— Елена Сюз… Подожди-ка! Я слыхала о ней от одного типа, который курил у Аники. Два года тому назад, в сочельник, они такую оргию закатили в ее ателье! Да, твоя Сюз девица, которой пальца в рот не клади. Она с тех пор успела подцепить в мужья министра… Но в тот день дамы развлекались одни. Впрочем, там присутствовал один журналист, который все это видел. Постой, да ты его прекрасно знаешь! Тот, что устраивал школы рукоделия, блондин, рот сердечком…
— Меркер?
— Он самый. Я помню, что в его фамилии было «кер» — «сердце», если можно так выразиться… Милое общество!
— А наше?
— По крайней мере оно хоть не скрывает своих пороков. Гнилое сверху, здоровое внутри. Так лучше. А эти — лицемеры!
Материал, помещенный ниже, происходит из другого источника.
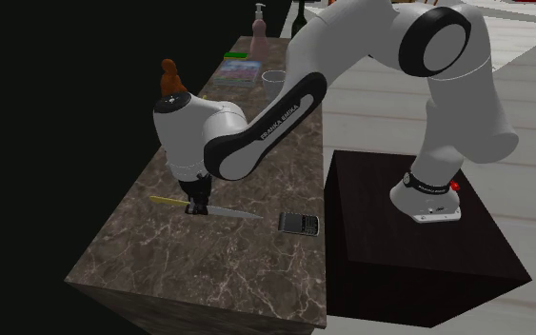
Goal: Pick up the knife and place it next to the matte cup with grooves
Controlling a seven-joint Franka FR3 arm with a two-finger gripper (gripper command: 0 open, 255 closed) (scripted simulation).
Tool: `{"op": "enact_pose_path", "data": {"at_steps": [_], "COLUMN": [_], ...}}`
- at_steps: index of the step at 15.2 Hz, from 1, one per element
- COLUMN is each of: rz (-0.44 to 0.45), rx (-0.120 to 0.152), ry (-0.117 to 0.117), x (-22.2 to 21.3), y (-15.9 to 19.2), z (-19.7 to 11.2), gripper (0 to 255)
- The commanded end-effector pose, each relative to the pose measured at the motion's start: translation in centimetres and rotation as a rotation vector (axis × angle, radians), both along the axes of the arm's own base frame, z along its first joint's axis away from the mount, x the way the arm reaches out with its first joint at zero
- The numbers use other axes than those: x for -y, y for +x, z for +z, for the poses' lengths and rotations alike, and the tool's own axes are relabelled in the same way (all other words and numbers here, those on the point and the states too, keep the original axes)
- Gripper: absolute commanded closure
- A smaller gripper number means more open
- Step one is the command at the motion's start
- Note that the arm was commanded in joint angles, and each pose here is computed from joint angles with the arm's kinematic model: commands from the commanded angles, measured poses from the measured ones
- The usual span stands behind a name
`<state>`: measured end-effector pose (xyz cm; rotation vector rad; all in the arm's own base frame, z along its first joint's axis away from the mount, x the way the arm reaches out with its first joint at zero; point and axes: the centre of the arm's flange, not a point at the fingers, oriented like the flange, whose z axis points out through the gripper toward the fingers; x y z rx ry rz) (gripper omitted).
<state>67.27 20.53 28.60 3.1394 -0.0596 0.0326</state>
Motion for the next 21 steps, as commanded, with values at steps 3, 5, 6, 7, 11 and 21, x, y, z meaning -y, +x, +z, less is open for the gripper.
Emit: {"op": "enact_pose_path", "data": {"at_steps": [3, 5, 6, 7, 11, 21], "rz": [0.0, 0.0, 0.0, 0.0, 0.0, 0.0], "rx": [0.0, 0.0, 0.0, 0.0, 0.0, 0.0], "ry": [0.0, 0.0, 0.0, 0.0, 0.0, 0.0], "x": [0.0, 0.0, 0.0, 0.0, 0.0, 0.0], "y": [0.0, 0.0, 0.0, 0.0, 0.0, 0.0], "z": [0.0, 1.0, 1.6, 2.1, 4.2, 9.5], "gripper": [255, 255, 255, 255, 255, 255]}}
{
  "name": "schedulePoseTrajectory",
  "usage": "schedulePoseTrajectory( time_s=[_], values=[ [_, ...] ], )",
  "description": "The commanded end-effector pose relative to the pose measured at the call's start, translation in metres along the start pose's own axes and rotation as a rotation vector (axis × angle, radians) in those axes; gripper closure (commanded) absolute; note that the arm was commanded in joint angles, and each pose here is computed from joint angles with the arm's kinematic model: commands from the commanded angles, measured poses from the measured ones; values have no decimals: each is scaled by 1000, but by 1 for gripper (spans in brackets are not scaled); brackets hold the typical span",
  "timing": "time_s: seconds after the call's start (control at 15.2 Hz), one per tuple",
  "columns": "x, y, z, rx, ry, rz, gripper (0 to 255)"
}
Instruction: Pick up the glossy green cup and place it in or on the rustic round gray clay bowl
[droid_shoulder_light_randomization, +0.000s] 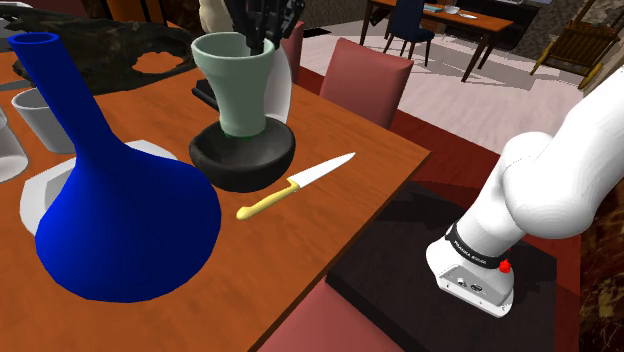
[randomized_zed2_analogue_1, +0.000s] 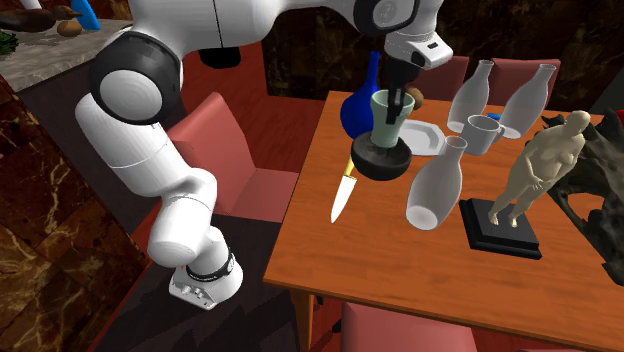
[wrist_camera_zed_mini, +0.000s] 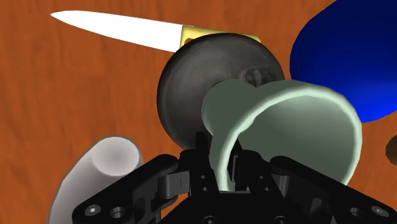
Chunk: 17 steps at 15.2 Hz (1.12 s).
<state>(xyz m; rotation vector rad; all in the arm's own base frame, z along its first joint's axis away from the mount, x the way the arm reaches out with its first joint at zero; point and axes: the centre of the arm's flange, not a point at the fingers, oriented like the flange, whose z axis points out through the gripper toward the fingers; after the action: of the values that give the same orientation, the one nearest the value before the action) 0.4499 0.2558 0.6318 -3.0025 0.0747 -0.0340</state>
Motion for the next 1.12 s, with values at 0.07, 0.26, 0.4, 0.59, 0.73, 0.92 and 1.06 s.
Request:
schedulePoseTrajectory(
  time_s=[0.07, 0.26, 0.4, 0.59, 0.73, 0.92, 1.06],
  values=[
    [0, 2, 12, 1, 1, 0, 255],
    [0, 2, 12, 1, 1, 0, 255],
    [0, 2, 12, 1, 1, 0, 255],
    [0, 2, 12, 1, 1, 0, 0],
    [0, 2, 12, 1, 1, 0, 0],
    [0, 2, 12, 1, 1, 0, 0],
    [0, 2, -15, 1, 1, 0, 0]
  ],
)
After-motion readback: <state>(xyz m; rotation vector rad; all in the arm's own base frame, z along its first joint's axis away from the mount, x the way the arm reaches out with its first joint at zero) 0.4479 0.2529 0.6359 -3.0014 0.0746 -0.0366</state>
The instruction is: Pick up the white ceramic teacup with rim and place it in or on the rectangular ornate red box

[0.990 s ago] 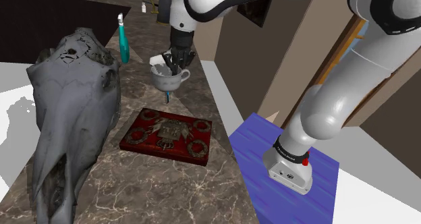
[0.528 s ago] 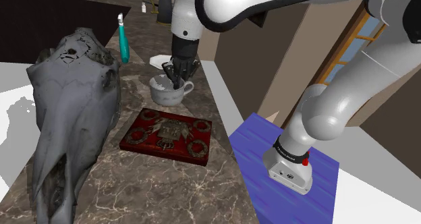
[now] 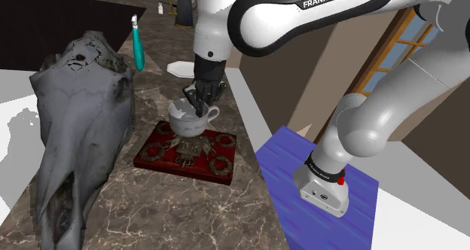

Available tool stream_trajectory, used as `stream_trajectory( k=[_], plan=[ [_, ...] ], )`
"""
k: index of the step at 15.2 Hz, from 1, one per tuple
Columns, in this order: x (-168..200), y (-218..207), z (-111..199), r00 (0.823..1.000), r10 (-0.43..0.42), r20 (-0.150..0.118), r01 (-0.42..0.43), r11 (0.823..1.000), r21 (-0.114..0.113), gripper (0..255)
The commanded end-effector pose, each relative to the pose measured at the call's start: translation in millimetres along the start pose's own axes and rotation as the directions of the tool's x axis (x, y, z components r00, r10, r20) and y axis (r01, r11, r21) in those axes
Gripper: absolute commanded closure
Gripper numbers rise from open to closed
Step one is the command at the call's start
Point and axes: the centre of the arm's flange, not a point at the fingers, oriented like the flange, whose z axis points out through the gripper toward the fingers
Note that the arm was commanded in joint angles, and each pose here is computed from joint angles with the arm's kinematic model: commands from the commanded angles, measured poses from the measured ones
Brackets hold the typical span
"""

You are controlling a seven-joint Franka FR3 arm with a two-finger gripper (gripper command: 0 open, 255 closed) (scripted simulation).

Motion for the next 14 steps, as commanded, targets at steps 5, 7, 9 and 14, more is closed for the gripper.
stream_trajectory(
  k=[5,7,9,14],
  plan=[
    [0.6,1.8,31.0,1.0,0.0,-0.001,0.0,1.0,0.001,255],
    [0.7,2.5,41.5,1.0,0.0,-0.001,0.0,1.0,0.001,255],
    [0.8,3.2,52.1,1.0,0.0,-0.001,0.0,1.0,0.001,255],
    [0.8,3.8,60.7,1.0,0.0,-0.001,0.0,1.0,0.001,255]
  ],
)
Не переставая болтать, она управляла гибким и покорным телом Моники. В каком-то забытьи Моника отдавалась властному ритму танца. Неугасимый огонь горел в жилах этой пятидесятилетней женщины, так удивительно сохранившейся благодаря гимнастике и гидротерапии и так искусно подкрашенной, что ни в жизни, ни на сцене ей нельзя было дать больше тридцати пяти лет. Мужчины и женщины — все возбуждали ее, известную всему Парижу, похоть. Но, несмотря на это, она пятнадцать лет подряд жила с одним артистом легкого жанра, воспитав его в своем вкусе, и только шесть месяцев назад бросила его ради Моники.
Эта длительная связь, впрочем, не служила для нее препятствием ни к грешкам с другим полом, ни к делам…
Не заботясь об общественном мнении, Моника подчинялась ее властному характеру.
Добро, зло — пустые слова! Звон глупых бубенцов! Так случилось! К этому Монику привели ее занятия и случай, а бесчувственная душа не воспротивилась… Несмотря на кажущееся выздоровление, она все еще оставалась точно больная под анестезией на операционном столе.
С полузакрытыми глазами Моника впивала опьянение танца. Первые ласки Никетты пробудили в ней чувственность, скомканную в самый момент зарождения, но оставившую неприкосновенной сентиментальность прежних дней, хотя она и считала свою душу мертвой.
По этой аналогии ей нравилась проникновенная поэзия бедного поэта Сэра, погибшего на войне. Она понимала его нежную душу.
Но слишком много оставалось в ней здоровых жизненных сил, и они пробивались наружу то в той, то в другой форме. Итак, развлечения разного рода мало-помалу пробудили сладострастие. Летящие мгновения, по существу не удовлетворяющие… Но все равно!.. [Эти поцелуи, где нежность сплеталась с новизной ощущения, не внушали ей отвращения. Из-под маски утешения выявлялся понемногу лик наслаждения. Моника была благодарна Никетте за то, что та проявила второе лишь после первого и только постепенно от дружеской нежности перешла к страстной влюбленности.]
Моника кружилась с затуманенным взором. Их тела так тесно сплетались, что, сжав ногами колено Никетты, она чувствовала через него весь ритм танго. Какой-то аргентинец, поравнявшись с ними, иронически прищурился: «Ого!..»
Никетта расхохоталась:
— Что! И без вас дело обходится!
Моника согласилась кивком головы. Но это привычное наслаждение их близости уже не удовлетворяло ее. Манил мир новых чувств… Мужчины… После первого отвращения и злобы она стала думать о них снова. Но смотрела на них под тем же углом зрения, как молодой человек смотрит на проституток: с полным душевным равнодушием, но с любопытством, в котором, в силу овладевшей ею духовной инертности, она еще пока сама себе не признавалась, но которого не старалась подавить. И если на глаза попадался кто-нибудь, не бывший априори ей неприятным, то… кто знает!..
— Ого! — сказала Никетта, взглянув на часы-браслет, когда они сели. — Уже десять, а мой скетч идет в одиннадцать… Бежим?
— Еще рано, красота моя! — ответила Моника.
Казино было дверь в дверь с дансингом.
— Ровно столько, чтобы переодеться… Ты идешь?
Но Монике не хотелось сегодня торчать, как всегда, в тесных уборных в обществе камеристки, где даже духи Никетты не заглушали запаха соседнего клозета.
— Я приду потом!
— Ты, кажется, собираешься наставить мне рога?
Никетта угрожающе искала глазами Елену Сюз в ее ложе. Но ложа уже опустела. Уловка — свидание в другом месте?